* **Your instructions**
Output an exact reproduction of the data.

------------------------------------

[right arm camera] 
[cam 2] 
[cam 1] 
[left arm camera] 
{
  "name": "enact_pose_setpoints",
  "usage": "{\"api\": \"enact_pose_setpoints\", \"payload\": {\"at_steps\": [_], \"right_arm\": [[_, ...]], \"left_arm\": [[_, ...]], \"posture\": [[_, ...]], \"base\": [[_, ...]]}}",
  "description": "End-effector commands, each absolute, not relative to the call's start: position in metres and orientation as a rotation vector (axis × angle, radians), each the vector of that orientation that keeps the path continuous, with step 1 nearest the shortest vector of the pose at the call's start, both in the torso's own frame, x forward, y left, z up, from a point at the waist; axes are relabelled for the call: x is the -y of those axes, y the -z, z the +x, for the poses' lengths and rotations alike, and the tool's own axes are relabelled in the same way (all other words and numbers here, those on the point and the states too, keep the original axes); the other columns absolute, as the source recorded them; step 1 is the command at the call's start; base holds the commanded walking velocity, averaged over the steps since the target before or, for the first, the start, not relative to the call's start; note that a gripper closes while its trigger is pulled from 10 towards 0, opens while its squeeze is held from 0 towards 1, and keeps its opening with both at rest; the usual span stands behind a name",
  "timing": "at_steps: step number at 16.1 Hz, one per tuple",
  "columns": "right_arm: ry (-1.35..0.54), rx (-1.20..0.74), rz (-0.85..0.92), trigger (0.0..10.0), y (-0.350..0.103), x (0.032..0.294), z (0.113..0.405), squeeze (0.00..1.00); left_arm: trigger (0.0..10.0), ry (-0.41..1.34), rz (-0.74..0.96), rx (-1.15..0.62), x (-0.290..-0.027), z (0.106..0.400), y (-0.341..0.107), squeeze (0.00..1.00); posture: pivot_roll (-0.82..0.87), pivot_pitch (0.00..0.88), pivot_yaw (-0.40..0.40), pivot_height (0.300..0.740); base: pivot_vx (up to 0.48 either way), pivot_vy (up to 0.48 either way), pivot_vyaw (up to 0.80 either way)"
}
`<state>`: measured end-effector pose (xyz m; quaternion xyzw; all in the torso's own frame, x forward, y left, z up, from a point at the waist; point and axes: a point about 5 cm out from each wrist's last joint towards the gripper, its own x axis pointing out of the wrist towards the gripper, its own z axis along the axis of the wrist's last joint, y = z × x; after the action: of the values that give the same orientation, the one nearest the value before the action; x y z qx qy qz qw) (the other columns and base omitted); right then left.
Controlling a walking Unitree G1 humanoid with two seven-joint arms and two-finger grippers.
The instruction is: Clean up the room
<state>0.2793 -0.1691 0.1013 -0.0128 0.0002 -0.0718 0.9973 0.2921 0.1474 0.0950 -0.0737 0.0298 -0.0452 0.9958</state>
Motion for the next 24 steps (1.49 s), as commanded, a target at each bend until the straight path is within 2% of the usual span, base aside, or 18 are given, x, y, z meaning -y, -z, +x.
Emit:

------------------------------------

* **Output of the exercise**
[right arm camera] 
[cam 2] 
[cam 1] 
[left arm camera] 
{
  "name": "enact_pose_setpoints",
  "usage": "{\"api\": \"enact_pose_setpoints\", \"payload\": {\"at_steps\": [_], \"right_arm\": [[_, ...]], \"left_arm\": [[_, ...]], \"posture\": [[_, ...]], \"base\": [[_, ...]]}}",
  "description": "End-effector commands, each absolute, not relative to the call's start: position in metres and orientation as a rotation vector (axis × angle, radians), each the vector of that orientation that keeps the path continuous, with step 1 nearest the shortest vector of the pose at the call's start, both in the torso's own frame, x forward, y left, z up, from a point at the waist; axes are relabelled for the call: x is the -y of those axes, y the -z, z the +x, for the poses' lengths and rotations alike, and the tool's own axes are relabelled in the same way (all other words and numbers here, those on the point and the states too, keep the original axes); the other columns absolute, as the source recorded them; step 1 is the command at the call's start; base holds the commanded walking velocity, averaged over the steps since the target before or, for the first, the start, not relative to the call's start; note that a gripper closes while its trigger is pulled from 10 towards 0, opens while its squeeze is held from 0 towards 1, and keeps its opening with both at rest; the usual span stands behind a name",
  "timing": "at_steps: step number at 16.1 Hz, one per tuple",
  "columns": "right_arm: ry (-1.35..0.54), rx (-1.20..0.74), rz (-0.85..0.92), trigger (0.0..10.0), y (-0.350..0.103), x (0.032..0.294), z (0.113..0.405), squeeze (0.00..1.00); left_arm: trigger (0.0..10.0), ry (-0.41..1.34), rz (-0.74..0.96), rx (-1.15..0.62), x (-0.290..-0.027), z (0.106..0.400), y (-0.341..0.107), squeeze (0.00..1.00); posture: pivot_roll (-0.82..0.87), pivot_pitch (0.00..0.88), pivot_yaw (-0.40..0.40), pivot_height (0.300..0.740); base: pivot_vx (up to 0.48 either way), pivot_vy (up to 0.48 either way), pivot_vyaw (up to 0.80 either way)"
}
`<state>`: measured end-effector pose (xyz m; quaternion xyzw; all in the torso's own frame, x forward, y left, z up, from a point at the waist; point and axes: a point about 5 cm out from each wrist's last joint towards the gripper, its own x axis pointing out of the wrist towards the gripper, its own z axis along the axis of the wrist's last joint, y = z × x; after the action: of the values that give the same orientation, the one nearest the value before the action; x y z qx qy qz qw) (the other columns and base omitted); right then left.
Controlling a walking Unitree G1 humanoid with two seven-joint arms and two-finger grippers.
The instruction is: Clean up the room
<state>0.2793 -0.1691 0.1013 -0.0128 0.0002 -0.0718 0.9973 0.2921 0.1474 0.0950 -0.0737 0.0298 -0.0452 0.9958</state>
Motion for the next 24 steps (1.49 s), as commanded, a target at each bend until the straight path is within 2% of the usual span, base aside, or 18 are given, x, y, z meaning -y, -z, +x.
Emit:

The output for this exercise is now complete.